There's a "fast" mode and a "slow" mode, and it defaults to "slow." You may wonder, why even have a slow mode? Well, the ZX81's predecessor, the ZX80, was not designed to run a program and output a video signal at the same time. Typing characters into a BASIC prompt was excruciating, as the screen would flicker off with every single keystroke as your computer dedicated all of its CPU cycles to reading the keyboard input, fetching the corresponding byte, and writing it to the display RAM, and would only resume sending the video signal once this process finished. Clever programmers found ways around this by carefully timing program execution during the milliseconds when a video signal wasn't needed, but this wasn't efficient, and wasn't possible at all in BASIC mode. Recognizing this flaw while designing the ZX81, Sinclair Research added a "slow" mode capable of handling video and code execution at the same time, but, befitting the label, program execution is much slower in this mode.

ZEsarUX cheats by enabling video in the emulated "fast" mode, and this makes for a comparatively superior user experience.

"Comparatively."


With this option disabled, the screen in fast-mode simply shuts off until the 3D drawing routine completes, as it would on real hardware.



With this fast mode on, it took me about 40 minutes to find the exit to the maze, even with spending as much as 20 seconds per step, and a good part of that time was just spent coming to grips with the perspective and controls.




Overall I had explored very little of the maze; the path to the top was straightforward, some of the levels could be skipped entirely, and I never once had to descend a level.

Sample level map. Even this draws very slowly.

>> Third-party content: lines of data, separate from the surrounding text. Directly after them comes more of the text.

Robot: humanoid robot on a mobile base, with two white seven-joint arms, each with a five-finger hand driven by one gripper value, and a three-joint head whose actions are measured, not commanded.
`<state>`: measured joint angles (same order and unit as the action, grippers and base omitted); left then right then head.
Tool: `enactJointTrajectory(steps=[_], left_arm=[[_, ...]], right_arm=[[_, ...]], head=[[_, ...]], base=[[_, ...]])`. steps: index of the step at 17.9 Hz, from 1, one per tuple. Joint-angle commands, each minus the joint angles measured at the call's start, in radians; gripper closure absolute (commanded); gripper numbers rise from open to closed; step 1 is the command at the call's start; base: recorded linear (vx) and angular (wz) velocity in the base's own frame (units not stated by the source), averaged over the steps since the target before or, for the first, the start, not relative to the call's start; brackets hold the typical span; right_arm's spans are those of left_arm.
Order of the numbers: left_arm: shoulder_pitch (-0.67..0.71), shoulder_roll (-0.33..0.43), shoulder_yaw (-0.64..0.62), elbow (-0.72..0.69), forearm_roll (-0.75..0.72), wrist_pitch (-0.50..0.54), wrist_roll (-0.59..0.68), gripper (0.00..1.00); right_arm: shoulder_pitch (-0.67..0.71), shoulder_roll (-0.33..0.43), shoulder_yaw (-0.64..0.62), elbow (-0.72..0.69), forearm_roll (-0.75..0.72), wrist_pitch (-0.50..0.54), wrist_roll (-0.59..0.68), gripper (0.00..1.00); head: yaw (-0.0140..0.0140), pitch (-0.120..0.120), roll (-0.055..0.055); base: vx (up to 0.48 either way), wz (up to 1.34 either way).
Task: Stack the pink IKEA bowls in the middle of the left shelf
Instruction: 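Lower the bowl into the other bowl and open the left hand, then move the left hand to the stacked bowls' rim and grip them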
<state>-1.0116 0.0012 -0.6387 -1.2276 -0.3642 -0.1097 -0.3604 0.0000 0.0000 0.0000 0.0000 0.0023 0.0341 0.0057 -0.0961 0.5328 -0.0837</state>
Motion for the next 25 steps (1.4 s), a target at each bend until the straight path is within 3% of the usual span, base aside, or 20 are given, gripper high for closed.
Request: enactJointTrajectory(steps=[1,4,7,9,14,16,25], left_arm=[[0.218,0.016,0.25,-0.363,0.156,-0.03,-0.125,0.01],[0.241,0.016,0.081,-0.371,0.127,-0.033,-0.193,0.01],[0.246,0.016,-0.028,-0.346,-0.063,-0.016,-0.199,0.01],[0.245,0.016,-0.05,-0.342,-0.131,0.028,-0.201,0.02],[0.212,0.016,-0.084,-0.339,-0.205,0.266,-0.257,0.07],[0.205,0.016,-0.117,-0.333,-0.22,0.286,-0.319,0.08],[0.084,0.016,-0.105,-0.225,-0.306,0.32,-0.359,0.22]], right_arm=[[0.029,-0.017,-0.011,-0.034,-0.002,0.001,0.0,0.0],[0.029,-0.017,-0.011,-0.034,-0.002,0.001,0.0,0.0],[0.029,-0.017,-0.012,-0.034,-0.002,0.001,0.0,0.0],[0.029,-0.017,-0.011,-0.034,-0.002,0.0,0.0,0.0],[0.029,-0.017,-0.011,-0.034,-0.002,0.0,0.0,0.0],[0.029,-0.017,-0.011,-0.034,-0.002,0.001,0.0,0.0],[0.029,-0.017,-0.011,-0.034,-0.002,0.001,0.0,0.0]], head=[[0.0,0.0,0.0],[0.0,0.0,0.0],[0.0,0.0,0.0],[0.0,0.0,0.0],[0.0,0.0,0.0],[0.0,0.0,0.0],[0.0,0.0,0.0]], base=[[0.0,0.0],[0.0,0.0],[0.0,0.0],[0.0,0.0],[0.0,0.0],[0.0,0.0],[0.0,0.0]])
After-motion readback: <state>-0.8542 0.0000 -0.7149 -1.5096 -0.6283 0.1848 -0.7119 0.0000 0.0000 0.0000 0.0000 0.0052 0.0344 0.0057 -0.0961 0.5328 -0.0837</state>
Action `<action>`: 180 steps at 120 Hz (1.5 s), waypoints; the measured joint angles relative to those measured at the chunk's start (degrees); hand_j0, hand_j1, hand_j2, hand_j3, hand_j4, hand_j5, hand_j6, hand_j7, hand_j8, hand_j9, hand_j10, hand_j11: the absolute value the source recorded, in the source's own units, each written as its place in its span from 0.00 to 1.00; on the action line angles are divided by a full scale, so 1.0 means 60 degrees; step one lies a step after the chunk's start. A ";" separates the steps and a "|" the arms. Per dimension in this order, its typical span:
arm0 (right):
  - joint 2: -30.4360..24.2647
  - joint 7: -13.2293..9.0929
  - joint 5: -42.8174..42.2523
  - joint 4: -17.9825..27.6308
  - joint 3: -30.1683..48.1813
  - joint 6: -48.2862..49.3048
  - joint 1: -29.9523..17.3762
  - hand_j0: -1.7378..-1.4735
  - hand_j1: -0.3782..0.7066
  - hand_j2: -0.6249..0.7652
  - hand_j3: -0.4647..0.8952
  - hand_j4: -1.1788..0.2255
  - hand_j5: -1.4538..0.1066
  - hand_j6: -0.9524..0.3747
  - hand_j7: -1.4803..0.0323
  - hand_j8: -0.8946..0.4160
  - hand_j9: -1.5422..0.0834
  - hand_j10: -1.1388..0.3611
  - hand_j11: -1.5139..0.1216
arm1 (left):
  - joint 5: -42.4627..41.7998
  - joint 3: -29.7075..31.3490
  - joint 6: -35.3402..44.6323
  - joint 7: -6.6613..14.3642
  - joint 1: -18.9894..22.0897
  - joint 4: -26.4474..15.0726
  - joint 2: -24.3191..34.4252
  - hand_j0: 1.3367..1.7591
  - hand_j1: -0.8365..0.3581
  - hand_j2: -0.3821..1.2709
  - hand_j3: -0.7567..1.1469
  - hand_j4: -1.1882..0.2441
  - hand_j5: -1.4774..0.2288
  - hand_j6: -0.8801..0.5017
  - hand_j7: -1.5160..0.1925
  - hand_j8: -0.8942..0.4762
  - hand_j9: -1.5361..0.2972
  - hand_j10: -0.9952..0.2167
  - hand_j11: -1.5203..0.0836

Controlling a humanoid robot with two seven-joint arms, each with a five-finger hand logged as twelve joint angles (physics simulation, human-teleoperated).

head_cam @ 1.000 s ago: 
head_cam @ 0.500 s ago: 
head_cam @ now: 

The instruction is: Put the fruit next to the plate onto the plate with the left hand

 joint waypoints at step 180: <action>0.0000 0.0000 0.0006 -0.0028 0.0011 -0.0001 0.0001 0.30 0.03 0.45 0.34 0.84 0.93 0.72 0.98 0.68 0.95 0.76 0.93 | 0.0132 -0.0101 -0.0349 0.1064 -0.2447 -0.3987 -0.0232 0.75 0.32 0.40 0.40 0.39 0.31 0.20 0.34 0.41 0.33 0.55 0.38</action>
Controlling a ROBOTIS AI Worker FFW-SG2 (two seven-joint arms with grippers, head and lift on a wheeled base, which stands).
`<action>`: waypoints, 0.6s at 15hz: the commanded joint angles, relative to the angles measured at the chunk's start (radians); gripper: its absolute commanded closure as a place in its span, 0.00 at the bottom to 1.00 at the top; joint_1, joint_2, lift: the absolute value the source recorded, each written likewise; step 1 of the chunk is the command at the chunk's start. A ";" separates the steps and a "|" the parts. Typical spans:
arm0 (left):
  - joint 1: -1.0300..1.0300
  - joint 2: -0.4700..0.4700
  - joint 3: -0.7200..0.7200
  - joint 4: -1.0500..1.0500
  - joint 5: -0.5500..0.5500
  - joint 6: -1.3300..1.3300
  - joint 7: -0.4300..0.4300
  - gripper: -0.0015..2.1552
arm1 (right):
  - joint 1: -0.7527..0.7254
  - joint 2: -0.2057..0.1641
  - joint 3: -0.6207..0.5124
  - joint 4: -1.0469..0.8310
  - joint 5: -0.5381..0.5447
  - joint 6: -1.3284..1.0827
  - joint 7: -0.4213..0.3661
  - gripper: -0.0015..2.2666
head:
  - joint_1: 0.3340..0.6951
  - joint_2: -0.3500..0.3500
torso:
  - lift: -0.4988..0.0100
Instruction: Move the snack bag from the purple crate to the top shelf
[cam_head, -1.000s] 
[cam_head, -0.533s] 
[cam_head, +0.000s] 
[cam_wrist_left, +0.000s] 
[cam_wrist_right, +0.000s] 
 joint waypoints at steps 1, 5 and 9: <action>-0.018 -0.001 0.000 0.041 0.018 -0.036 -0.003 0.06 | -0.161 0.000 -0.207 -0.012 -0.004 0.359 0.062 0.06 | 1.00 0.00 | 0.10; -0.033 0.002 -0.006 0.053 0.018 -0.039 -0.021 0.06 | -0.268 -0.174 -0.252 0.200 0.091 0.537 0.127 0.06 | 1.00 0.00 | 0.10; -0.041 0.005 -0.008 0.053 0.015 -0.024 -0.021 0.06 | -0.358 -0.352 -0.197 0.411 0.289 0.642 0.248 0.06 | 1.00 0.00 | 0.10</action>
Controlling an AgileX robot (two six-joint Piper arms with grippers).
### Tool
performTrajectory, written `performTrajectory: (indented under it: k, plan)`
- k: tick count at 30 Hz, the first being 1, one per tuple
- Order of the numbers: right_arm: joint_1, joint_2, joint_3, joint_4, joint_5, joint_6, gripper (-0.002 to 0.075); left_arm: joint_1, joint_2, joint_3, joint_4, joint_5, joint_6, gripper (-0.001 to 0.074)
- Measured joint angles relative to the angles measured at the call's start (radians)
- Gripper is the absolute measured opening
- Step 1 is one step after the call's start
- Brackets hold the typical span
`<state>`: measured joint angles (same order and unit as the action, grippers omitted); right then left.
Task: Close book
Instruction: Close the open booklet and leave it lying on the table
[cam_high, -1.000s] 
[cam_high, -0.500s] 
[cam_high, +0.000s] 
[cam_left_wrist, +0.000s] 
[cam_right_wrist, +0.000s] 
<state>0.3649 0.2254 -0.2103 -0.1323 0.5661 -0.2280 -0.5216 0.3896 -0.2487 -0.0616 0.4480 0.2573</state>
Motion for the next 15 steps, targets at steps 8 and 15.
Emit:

GAB rating: Bad. Minter is right in his description - this is a really bad game. If the 3D drawing routine had been fast, this would still have been nearly bereft of any interesting gameplay - the 3D aspect might have made it slightly exceptional, but the lenient random generation algorithm makes it essentially work out as nine easy 2D mazes instead of one challenging 3D maze, which would have been preferable if not for the slooooow drawing speed.